**EXERCISE GOAL:** Copy out each line of the entries below in which the string "from" appears.

.....

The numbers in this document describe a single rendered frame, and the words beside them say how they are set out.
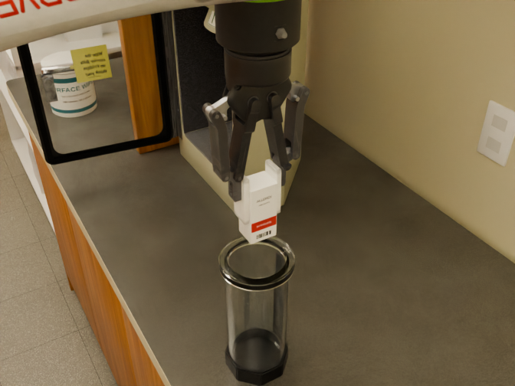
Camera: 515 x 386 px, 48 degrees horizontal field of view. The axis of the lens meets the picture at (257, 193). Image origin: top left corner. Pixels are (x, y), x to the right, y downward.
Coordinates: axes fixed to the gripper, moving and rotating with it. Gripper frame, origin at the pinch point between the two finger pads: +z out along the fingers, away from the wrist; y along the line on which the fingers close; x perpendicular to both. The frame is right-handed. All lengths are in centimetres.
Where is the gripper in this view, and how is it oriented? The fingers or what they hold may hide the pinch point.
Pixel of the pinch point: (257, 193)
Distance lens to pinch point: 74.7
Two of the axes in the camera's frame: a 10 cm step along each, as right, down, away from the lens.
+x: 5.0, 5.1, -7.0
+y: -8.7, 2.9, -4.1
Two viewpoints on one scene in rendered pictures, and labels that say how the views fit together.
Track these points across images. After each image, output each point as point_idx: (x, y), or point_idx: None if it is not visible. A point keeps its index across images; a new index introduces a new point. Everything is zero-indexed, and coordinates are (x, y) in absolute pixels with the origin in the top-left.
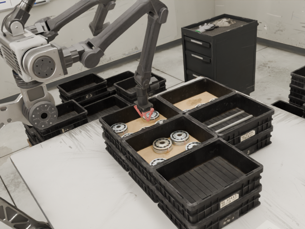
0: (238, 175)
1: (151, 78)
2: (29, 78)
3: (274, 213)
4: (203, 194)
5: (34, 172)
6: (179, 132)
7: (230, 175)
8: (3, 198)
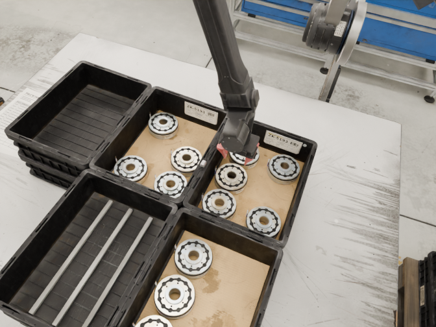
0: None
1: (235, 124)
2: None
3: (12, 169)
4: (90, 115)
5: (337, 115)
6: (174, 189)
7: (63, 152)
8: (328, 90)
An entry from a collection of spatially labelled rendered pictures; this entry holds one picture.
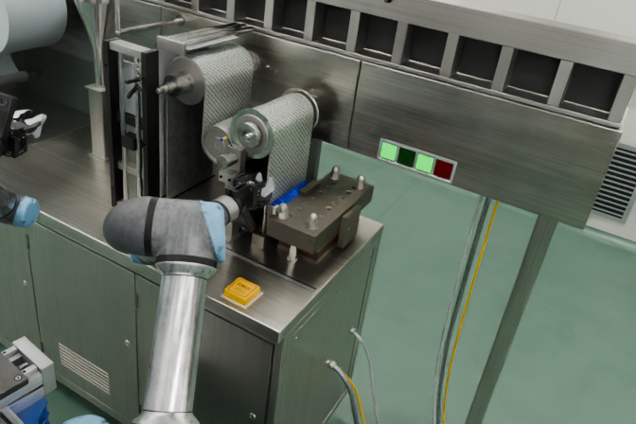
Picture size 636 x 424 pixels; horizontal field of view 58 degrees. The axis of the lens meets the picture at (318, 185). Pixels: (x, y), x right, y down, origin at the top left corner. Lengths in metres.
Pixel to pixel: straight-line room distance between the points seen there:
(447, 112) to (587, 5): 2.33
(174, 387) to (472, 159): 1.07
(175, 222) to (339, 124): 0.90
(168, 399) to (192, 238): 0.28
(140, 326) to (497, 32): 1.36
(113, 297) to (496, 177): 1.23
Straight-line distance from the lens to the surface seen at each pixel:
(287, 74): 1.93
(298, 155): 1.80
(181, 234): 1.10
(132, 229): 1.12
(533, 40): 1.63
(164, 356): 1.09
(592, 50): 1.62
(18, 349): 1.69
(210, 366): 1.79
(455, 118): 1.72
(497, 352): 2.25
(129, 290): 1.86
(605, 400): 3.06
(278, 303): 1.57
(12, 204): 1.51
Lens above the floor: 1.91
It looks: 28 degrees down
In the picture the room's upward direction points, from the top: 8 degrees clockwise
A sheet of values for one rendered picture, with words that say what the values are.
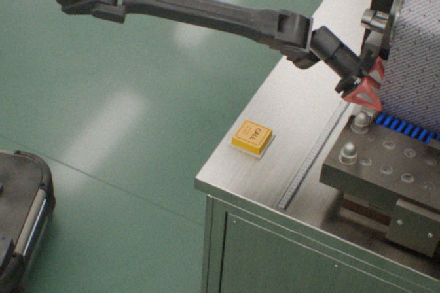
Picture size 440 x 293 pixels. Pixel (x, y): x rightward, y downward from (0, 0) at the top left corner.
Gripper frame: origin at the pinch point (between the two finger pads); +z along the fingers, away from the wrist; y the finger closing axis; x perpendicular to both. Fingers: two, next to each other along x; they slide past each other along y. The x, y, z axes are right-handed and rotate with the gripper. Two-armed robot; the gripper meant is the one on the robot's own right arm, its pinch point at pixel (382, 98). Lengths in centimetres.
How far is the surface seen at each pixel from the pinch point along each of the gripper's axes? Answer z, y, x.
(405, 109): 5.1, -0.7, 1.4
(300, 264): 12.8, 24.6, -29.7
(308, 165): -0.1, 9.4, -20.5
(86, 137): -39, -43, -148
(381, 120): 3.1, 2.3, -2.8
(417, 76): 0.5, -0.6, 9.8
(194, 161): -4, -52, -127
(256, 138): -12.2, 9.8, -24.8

.....

**TASK OUTPUT:**
Coordinates: axes fixed to the gripper, moving and rotating with it. Gripper frame, origin at the pinch point between the two finger pads: +z out along the fingers, away from the wrist; y along the line on which the fingers close; x perpendicular to both. The frame is right-handed. All lengths are in centimetres.
Two of the axes in the camera's frame: a 10 cm step along each, as right, down, away from the lens.
An entry from a collection of spatially labelled rendered pictures; this entry holds one picture.
Straight-line distance from the lens to the surface seen at each pixel:
In the picture the room's upward direction points, from the top: 8 degrees clockwise
Picture size 440 x 293 pixels. Pixel (x, y): x rightward, y downward from (0, 0) at the top left corner.
Gripper frame: origin at the pinch point (between the two finger pads); +z along the fingers, away from the wrist; y the finger closing axis; x perpendicular to both. Fingers: two, next to each other along x; they slide past each other along y. The x, y, z axes are right-handed and rotate with the gripper. Two-armed robot; the gripper meant is the one on the robot's own right arm, its pinch point at pixel (382, 98). Lengths in centimetres.
How far is the surface seen at each pixel from the pinch point along each of the gripper's axes? Answer z, y, x.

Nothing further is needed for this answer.